__THE PROBLEM__
Please return all lines in the listing holding the word "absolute".

++++ INFORMATION ++++

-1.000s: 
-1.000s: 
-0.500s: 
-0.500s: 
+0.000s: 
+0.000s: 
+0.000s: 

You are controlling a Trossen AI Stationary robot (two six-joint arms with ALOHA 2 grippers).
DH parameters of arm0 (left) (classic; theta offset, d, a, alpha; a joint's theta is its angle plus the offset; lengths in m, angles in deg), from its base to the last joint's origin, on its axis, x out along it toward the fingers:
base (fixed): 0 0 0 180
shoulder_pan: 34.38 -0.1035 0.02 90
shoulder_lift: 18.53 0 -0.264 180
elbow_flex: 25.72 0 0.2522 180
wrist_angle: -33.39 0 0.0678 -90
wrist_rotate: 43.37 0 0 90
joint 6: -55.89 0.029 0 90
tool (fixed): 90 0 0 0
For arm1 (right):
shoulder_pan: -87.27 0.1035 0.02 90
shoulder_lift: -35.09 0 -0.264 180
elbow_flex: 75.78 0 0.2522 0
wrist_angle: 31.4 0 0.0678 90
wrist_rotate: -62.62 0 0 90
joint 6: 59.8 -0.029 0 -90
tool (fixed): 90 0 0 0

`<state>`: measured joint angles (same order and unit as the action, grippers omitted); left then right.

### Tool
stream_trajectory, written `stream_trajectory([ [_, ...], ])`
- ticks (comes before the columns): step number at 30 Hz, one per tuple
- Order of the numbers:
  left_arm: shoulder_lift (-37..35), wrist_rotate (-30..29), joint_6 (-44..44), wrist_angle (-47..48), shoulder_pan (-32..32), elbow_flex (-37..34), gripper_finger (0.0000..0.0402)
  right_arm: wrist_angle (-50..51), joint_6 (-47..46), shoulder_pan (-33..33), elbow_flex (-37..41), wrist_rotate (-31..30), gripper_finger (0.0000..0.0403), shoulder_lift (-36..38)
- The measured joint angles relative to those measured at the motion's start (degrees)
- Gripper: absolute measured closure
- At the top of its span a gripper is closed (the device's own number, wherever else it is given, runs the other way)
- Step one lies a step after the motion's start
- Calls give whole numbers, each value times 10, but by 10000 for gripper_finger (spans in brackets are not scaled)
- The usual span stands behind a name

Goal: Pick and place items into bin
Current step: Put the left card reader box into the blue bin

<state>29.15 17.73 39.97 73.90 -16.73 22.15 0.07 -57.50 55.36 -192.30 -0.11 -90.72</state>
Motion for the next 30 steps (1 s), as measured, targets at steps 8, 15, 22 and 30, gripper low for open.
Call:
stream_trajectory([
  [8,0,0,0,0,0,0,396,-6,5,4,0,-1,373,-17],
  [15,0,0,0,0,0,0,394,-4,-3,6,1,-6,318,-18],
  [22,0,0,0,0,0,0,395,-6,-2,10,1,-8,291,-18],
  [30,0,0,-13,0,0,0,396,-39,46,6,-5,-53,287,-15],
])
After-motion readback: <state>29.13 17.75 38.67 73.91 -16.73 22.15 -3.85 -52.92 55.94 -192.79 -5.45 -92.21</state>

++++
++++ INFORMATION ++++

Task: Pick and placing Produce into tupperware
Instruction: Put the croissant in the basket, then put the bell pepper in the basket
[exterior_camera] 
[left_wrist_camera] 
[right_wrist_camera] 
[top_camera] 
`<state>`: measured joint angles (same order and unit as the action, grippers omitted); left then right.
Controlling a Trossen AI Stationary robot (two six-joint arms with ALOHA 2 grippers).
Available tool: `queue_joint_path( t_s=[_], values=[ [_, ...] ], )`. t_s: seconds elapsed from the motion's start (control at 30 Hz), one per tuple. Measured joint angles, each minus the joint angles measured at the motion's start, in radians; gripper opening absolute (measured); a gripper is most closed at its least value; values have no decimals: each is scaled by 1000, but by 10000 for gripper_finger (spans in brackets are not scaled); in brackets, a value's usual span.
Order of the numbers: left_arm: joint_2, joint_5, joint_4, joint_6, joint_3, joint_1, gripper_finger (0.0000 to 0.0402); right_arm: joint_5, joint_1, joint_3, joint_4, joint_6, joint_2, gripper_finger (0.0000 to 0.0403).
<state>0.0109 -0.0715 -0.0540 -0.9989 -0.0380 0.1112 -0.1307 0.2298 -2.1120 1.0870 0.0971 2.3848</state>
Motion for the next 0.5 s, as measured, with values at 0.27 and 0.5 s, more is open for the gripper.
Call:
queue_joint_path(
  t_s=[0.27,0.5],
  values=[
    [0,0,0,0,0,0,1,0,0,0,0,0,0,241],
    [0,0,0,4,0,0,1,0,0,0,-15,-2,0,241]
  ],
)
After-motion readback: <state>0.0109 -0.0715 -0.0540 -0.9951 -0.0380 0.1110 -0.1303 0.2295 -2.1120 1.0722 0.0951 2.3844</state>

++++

__RESULT OF THIS TASK__
- Gripper: absolute measured closure
Available tool: `queue_joint_path( t_s=[_], values=[ [_, ...] ], )`. t_s: seconds elapsed from the motion's start (control at 30 Hz), one per tuple. Measured joint angles, each minus the joint angles measured at the motion's start, in radians; gripper opening absolute (measured); a gripper is most closed at its least value; values have no decimals: each is scaled by 1000, but by 10000 for gripper_finger (spans in brackets are not scaled); in brackets, a value's usual span.

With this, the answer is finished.